Some of us can recall when, hopefully for the final time, a pen was placed on a desktop next to a completed examination paper. That incredible feeling of relief, a weight lifted and final freedom!
As a 32 year old, I reflected on 25 years of formal education and assessment to conclude: no more… Done.
Then along came ‘lifelong learning’!
Fortunately, it became apparent that this is a formal name for what we do routinely, regularly or impulsively, to keep up to date with changes in our profession and potentially, scope of practise. Some of this learning is structured and some more random, much of it self-directed. Today lifelong learning may involve novel techniques and platforms.
Not long ago, learning required physical resources – libraries, books and journals, with other hurdles to jump over like the Dewey Decimal System, but now we all carry immediate and direct access to most world knowledge in our pocket or the palm of our hand. Unfortunately, so does everyone else. We’re looking at you, Dr Google!
This issue of O&G Magazine presents a range of titles covering how lifelong learning has evolved and the latest developments in this expanding area of professional practise. It is about educational gains, not so much what to learn but how to learn. From training apps to practise audits, patient and public health literacy, upskilling and teaching practical skills for Diplomats and Fellows, to dealing with the aforementioned evil of Dr Google, the winter issue has it covered.

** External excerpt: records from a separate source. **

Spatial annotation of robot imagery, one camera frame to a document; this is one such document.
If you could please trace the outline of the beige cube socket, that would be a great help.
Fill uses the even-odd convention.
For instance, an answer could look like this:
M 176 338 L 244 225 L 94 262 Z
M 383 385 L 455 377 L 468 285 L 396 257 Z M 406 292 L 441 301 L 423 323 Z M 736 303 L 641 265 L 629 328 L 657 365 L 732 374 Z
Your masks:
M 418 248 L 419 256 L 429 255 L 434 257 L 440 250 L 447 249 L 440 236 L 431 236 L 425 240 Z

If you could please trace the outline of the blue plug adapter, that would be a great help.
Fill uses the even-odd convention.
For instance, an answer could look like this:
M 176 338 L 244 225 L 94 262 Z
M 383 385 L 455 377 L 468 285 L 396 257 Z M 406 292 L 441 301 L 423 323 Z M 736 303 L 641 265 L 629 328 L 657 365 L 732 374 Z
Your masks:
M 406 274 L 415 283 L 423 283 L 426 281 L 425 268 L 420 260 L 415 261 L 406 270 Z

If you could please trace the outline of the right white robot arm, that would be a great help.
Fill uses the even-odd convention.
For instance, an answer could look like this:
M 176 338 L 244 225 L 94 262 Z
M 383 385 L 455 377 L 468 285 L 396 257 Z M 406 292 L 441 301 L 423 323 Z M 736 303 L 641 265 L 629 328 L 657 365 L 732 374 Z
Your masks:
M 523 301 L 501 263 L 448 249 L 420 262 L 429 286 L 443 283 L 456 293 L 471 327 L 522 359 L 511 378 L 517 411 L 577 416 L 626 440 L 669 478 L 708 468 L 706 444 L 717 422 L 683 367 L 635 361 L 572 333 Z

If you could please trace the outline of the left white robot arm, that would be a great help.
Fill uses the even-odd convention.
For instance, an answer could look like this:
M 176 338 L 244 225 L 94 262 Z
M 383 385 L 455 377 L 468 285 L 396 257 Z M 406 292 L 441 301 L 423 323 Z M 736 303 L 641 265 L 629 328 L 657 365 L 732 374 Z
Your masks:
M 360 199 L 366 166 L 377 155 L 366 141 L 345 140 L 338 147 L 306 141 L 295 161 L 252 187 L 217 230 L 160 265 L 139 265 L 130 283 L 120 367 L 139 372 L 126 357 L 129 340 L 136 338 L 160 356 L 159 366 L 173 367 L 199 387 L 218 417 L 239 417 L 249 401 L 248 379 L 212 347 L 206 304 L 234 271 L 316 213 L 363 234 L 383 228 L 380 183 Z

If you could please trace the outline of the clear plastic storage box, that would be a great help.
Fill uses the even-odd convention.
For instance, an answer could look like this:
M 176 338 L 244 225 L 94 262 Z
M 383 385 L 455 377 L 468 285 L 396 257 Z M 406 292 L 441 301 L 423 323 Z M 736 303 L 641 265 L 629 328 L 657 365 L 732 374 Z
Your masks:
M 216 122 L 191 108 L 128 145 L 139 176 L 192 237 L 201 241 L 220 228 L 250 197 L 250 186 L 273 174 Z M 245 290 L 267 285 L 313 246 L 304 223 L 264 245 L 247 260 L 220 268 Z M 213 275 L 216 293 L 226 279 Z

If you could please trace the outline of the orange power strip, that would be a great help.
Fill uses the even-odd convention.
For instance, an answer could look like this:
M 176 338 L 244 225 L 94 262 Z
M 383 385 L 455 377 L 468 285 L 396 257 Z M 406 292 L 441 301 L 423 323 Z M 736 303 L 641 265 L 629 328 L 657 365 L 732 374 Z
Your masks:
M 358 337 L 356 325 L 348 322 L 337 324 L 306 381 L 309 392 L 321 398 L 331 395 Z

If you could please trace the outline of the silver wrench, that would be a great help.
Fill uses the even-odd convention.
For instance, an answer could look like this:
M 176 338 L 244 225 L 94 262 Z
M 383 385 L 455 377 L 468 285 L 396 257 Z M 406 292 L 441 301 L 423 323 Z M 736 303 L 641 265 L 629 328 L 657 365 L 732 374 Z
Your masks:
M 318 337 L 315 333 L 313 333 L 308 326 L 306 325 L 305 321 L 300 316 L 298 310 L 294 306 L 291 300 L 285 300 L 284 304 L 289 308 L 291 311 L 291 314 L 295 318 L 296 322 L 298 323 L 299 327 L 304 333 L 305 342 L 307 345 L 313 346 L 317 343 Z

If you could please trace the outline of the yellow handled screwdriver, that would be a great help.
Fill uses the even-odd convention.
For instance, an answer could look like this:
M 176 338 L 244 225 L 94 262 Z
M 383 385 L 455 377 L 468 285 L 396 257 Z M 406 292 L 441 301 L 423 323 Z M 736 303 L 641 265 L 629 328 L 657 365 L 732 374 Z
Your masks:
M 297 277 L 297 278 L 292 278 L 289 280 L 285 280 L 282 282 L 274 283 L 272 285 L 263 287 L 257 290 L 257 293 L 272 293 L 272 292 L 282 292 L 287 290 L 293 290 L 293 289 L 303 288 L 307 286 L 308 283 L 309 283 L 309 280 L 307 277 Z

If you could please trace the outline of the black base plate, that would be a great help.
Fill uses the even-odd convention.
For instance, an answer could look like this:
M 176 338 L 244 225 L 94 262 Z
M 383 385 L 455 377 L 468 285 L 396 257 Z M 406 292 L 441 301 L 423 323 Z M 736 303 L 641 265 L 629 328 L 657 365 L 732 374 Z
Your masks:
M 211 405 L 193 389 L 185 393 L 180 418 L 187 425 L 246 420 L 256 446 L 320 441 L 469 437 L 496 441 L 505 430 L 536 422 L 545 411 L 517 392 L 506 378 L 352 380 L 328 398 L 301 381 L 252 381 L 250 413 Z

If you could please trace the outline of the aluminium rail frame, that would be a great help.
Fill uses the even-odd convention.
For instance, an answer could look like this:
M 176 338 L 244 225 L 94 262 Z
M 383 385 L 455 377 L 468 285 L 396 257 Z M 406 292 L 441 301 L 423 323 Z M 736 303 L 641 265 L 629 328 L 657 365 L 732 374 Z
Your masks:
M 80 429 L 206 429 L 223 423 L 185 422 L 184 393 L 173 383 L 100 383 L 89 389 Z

In March, after a two-year absence, large RANZCOG presentation ceremonies returned with a wonderful event held in Melbourne.
This year numerous presentation ceremonies have been scheduled across Australia and New Zealand. It was a privilege to present Fellowships, certificates and College awards to worthy recipients and a happy family occasion for our new Fellows and subspecialists. These presentation ceremonies are an opportunity to congratulate and honour our colleagues and new members for their commitment, dedication and wonderful achievements – those who will continue to learn and teach.
These new specialists will now embark on the formal component of lifelong learning: continuing professional development or CPD. This issue of the magazine will also outline the latest CPD requirements as determined by the Australian Medical Council (AMC) and the Medical Council of New Zealand (MCNZ) who, as the accrediting bodies, dictate CPD and other compliance standards for the transnational specialist colleges and their members.
Please have a safe and rewarding winter and enjoy this edition of our magazine. We all look forward to the opportunity to again meet in person for our 2022 Annual Scientific Meeting, this Spring, 9–12 October on the magnificent Gold Coast!